Vélos électriques : la nouvelle mode Made in France

Dans l’ombre des vélos électriques fabriqués en Chine, les vélos à assistance électrique (VAE) français se développent depuis maintenant deux ans. Une tendance qui provient de l’évolution de la société et de l’image Made in France, qui ne cesse d’attirer. Aujourd’hui elle profite à plusieurs start-up de l’hexagone, qui relancent l’industrie du cycle.

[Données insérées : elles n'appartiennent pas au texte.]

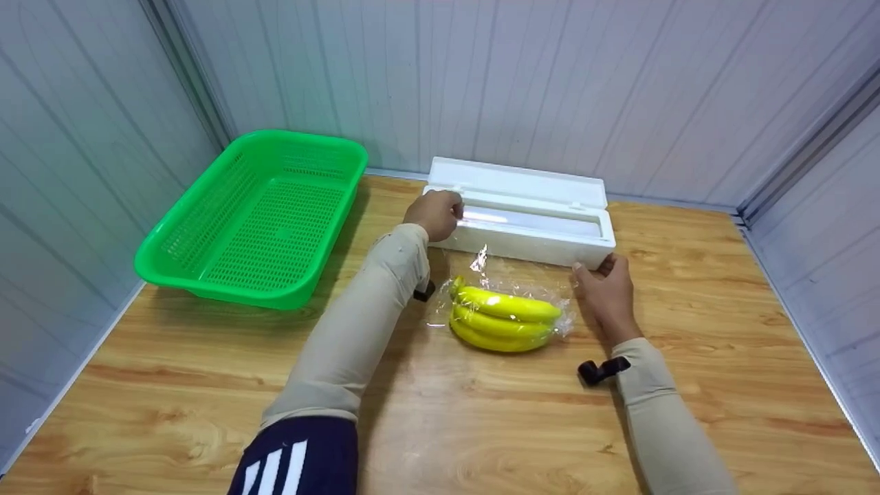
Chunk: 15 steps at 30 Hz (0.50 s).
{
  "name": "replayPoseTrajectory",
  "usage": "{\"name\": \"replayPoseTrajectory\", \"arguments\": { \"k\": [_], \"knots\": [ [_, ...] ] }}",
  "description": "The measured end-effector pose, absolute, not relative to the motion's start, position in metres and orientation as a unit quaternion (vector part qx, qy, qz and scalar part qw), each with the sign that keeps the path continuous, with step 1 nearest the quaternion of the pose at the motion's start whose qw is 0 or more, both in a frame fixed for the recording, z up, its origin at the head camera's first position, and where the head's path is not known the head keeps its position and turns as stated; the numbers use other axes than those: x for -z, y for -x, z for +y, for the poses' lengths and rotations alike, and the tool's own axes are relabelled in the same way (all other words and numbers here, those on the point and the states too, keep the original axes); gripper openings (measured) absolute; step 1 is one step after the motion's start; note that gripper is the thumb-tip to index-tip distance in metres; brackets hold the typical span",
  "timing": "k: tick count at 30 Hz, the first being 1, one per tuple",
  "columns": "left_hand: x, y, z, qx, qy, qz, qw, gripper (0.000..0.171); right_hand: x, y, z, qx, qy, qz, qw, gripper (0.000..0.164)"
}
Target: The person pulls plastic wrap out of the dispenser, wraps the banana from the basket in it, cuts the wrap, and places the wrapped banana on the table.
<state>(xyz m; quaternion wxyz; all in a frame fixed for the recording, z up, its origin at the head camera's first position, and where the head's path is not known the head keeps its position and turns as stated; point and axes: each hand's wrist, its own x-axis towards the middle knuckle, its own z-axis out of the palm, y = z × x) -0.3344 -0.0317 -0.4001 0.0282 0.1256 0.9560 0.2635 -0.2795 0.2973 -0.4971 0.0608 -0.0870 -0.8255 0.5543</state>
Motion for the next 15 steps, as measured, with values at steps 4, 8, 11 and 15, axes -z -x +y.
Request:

Le vélo électrique Made in France prend de plus en plus d'ampleur en France
La France rattrape son retard avec les vélos électriques

La France revient de loin mais compte bien prendre sa revanche dans le monde du cycle, plus précisemment avec les vélos électriques. Depuis deux ans maintenant le Made in France a reconquit le coeur des Français. C’est simple, les ventes ont progressé de 29% en 2020 selon l’Observatoire du cycle.

Des prix qui flambent

Si cette nouvelle mode s’est installée chez les Français, ceux-ci devront cependant mettre la main à la poche. De façon générale, le prix d’achat moyen des ventes de vélos électriques est passé de 1 595 euros à 2 079 euros en 2020. Depuis peu, des enseignes apparaissent et se font le pari de proposer des vélos de qualité, 100% français. Et le moins que l’on puisse dire c’est que les prix sont très conséquents. En effet acheter un produit totalement français, c’est cher.

La start-up Le Vélo Mad basée à Rouen (Seine-Maritime), a choisi de faire concevoir et assembler ses trois modèles par la manufacture française du cycle (MFC). Cette dernière produit dans son usine de Machecoul (Loire-Atlantique) pas moins de 100 000 vélos électriques. Si la MFC produit pour plusieurs marques, elle possède également les siennes. Certains modèles dépassent les 3 500 euros (le VTT Kern SL Finest atteint les 6 499 euros.)

Certaines marques n’hésitent pas à défendre les prix élevés par la qualité proposé. C’est le cas de Coleen qui conçoit, fabrique puis assemble ses modèles dans son atelier à Biarritz (Pyrénées-Atlantique). Les prix commencent à 8 685 euros (peuvent aller jusqu’à 9 990 euros), ajouté à cela les options souhaitées par le client. Mais une chose est sûre, les vélos électriques sont de France, rien d’Asie et surtout de haute qualité. C’est ce qu’affirme le cofondateur de Coleen, Thibault Halm. « Nos vélos sont prévus pour supporter des contraintes élevées en toute situation et sur du long terme, afin de répondre à un vrai besoin de mobilité, notamment avec nos speed bikes » explique-t-il.

Les vélos électriques français sont à la mode en France. (© R.Moissonnier)

Mais la concurrence sur le marché est coriace et des marques préfèrent proposer des vélos sophistiqués et disponibles pour tous. C’est le cas de Iweech qui mise sur des prix plus abordables. Installée à Marseille, la marque fabrique son vélo électrique à assistance intuitive et le propose à 2 950 euros. Même cas de figure pour Voltaire qui vend ses vélos à deux-roues connectés pour 2 390 euros.

Une mode propulsée par la société

Si les Français sont de plus en plus à se procurer des vélos électriques Made in France, ils sont davantage influencés par la société. Le premier facteur est l’écologie. La conscience écologique a pris le pas aujourd’hui dans beaucoup de têtes, à l’heure où la Terre est menacée par la pollution. Des actions et des aménagements ont lieu notamment dans des villes comme à Lyon (maire écolo) où l’urbanisme devrait laisser place à la mobilité verte. Le vélo électrique permettrait donc d’éviter d’éventuels problèmes liés au trafic (bouchons). Il remplacerait en quelques sortes le scooter ou la voiture. La solution des vélos électriques serait également nécessaire pour les Français vivants dans des milieux plus ruraux (communes).

Néanmoins, un deuxième facteur a beaucoup influencé les Français et pas des moindre : la crise sanitaire. Si celle-ci a bousculé notre quotidien, le besoin de consommer local s’est renforcé. La majorité des pays du monde se sont renfermés sur eux-mêmes dû au Covid-19. Ainsi, certains citoyens se sont intéressés et tournés vers le 100 % français. D’autres ont fait le choix de contribuer à l’économie nationale. On peut aussi ajouter l’avancée de la technologie avec l’émergence de start-up françaises qui ne manquent pas d’innovation. Celles-ci développent au maximum leurs vélos afin d’attirer le plus d’acheteurs possibles. Léger, écran-tactile intégré, guidon doté de clignotants et de feu stop, GPS , dispositif de verrouillage automatique; tout a été exploré.

Le marché du VAE à la française continu de s’installer doucement dans notre quotidien. Il pourrait même concurrencer très bientôt, les trottinettes électriques qui ont envahi depuis peu les différentes villes de l’hexagone.